Clare’s collar was uncomfortably tight. He made no move to loosen it. “Could sorcery account for the vanished blood?”

“Oh, aye, it could. She said as much. And she’s never about but there’s nasty work going.” He sighed heavily, from the very soles of his sturdy, Scab-scarred shoes. “Whitchapel’s in a fine stew. We’ll be lucky to avoid more unpleasantness.”

“So I overheard.” Clare’s brow knitted itself rather fiercely. Something teased at the edge of his deductions, a nagging thought that would not quite coalesce. “We shall do our best. Those are her effects? I wonder… why take the rings and leave the coin?”

Aberline nodded. His nose was reddened from the chill. “I’ve seen men murdered for less, and women too.”

The examiner let out a gusty breath of disgust. “He needn’t have hurried her along. Lungs, heart, all raddled like the rest of her. Prime example of drink and dissolution.”

“The question becomes, why her?”

“There are thousands of unfortunates prowling the End, sir.” Aberline’s mouth was a grim line, only opening barely enough to spit the words free. “Perhaps she was merely unlucky.”

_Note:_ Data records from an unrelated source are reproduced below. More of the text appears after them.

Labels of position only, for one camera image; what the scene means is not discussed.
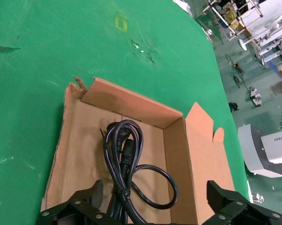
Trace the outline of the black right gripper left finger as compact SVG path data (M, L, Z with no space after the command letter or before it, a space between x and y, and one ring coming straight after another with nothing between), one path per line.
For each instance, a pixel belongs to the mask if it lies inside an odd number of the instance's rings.
M103 200L103 181L89 189L76 191L66 202L42 211L39 225L108 225L110 218L99 209Z

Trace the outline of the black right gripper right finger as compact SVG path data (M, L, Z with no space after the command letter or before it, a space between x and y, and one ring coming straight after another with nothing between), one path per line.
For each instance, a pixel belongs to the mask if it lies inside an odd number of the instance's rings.
M207 200L215 214L205 225L282 225L282 214L253 204L213 180L207 182Z

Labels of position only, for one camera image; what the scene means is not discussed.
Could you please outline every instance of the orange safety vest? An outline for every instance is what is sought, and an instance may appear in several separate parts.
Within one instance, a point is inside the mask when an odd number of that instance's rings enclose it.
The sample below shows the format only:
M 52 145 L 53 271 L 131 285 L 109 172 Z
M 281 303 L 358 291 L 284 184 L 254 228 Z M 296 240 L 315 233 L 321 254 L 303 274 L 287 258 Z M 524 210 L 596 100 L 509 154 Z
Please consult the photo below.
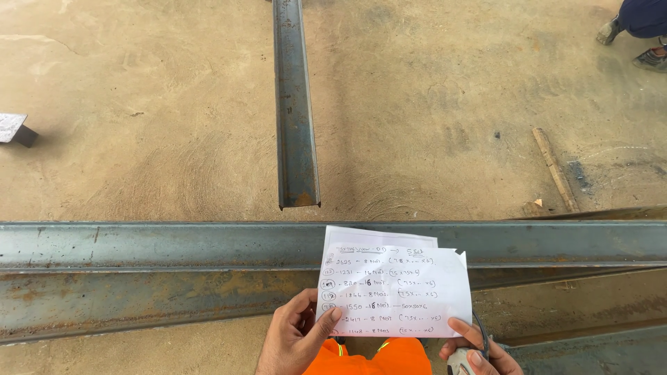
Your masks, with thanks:
M 431 362 L 416 338 L 388 338 L 371 360 L 350 356 L 327 339 L 303 375 L 432 375 Z

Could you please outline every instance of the human hand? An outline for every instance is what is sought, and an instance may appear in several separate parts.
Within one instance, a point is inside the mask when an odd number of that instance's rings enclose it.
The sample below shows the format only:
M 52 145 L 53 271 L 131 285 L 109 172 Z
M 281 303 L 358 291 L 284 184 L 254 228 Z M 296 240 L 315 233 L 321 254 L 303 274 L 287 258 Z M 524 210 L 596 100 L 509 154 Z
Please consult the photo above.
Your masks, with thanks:
M 463 320 L 450 318 L 447 324 L 453 330 L 461 334 L 463 337 L 448 338 L 445 344 L 440 349 L 438 354 L 443 360 L 447 360 L 456 348 L 477 348 L 484 349 L 484 341 L 482 339 L 482 331 L 479 327 L 470 326 Z M 489 360 L 484 357 L 477 350 L 468 350 L 466 358 L 472 367 L 472 370 L 477 375 L 523 375 L 524 371 L 518 363 L 498 344 L 489 339 Z
M 340 320 L 339 308 L 315 321 L 317 289 L 306 289 L 273 313 L 255 375 L 301 375 Z

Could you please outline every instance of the reflective stripe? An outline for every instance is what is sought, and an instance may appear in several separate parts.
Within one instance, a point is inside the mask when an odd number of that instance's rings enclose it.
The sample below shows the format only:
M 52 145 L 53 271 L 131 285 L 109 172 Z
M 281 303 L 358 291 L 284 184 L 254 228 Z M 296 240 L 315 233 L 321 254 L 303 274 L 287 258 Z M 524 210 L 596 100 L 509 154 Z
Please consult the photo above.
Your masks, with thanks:
M 384 348 L 384 347 L 387 346 L 387 345 L 389 345 L 389 343 L 388 343 L 388 342 L 385 342 L 384 344 L 382 344 L 382 346 L 380 346 L 380 349 Z

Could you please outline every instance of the black cable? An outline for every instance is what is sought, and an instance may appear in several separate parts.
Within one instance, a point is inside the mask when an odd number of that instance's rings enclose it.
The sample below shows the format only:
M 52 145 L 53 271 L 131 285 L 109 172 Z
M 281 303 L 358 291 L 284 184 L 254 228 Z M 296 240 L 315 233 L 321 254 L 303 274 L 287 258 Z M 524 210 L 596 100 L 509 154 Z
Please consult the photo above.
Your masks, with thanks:
M 482 324 L 480 317 L 477 316 L 475 310 L 472 310 L 472 315 L 477 320 L 477 324 L 480 326 L 480 331 L 482 331 L 482 340 L 484 341 L 484 359 L 489 360 L 489 336 L 486 334 L 486 328 Z

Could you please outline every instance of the handwritten note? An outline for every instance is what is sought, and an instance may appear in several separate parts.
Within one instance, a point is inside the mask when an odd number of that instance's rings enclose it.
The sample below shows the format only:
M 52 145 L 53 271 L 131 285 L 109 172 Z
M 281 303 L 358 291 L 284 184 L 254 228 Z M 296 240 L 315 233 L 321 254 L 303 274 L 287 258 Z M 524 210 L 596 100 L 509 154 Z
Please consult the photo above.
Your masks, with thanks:
M 466 255 L 454 249 L 332 243 L 319 276 L 317 318 L 343 310 L 334 336 L 460 336 L 448 325 L 472 322 Z

I am not so certain. What in this unfortunate–or in the other members of Londinium’s almost-lowest dregs–would have concerned Queen Victrix so? And the organs of generation removed with a very sharp knife. It was unthinkably crude. “Perhaps. Poor thing.”

Aberline’s eyebrows rather nested under his bowler-brim at that, for Clare had uttered the words softly. A mentath generally did not speak so.

“Well. Gentlemen, should I stitch the bag up?” The physicker’s good humour was almost shocking, but Clare took a renewed grasp upon himself. “Or is there more to be seen?”

Aberline’s expression grew even more troubled, if such a thing were possible. “Can you tell if she had, ah, relations? Before, ahem, the event?”

“Well, that’s rather a curious thing.” The doctor scratched his cheek, leaving a trace of gore in his whiskers. “What little remains of her organs of generation seems… scorched.”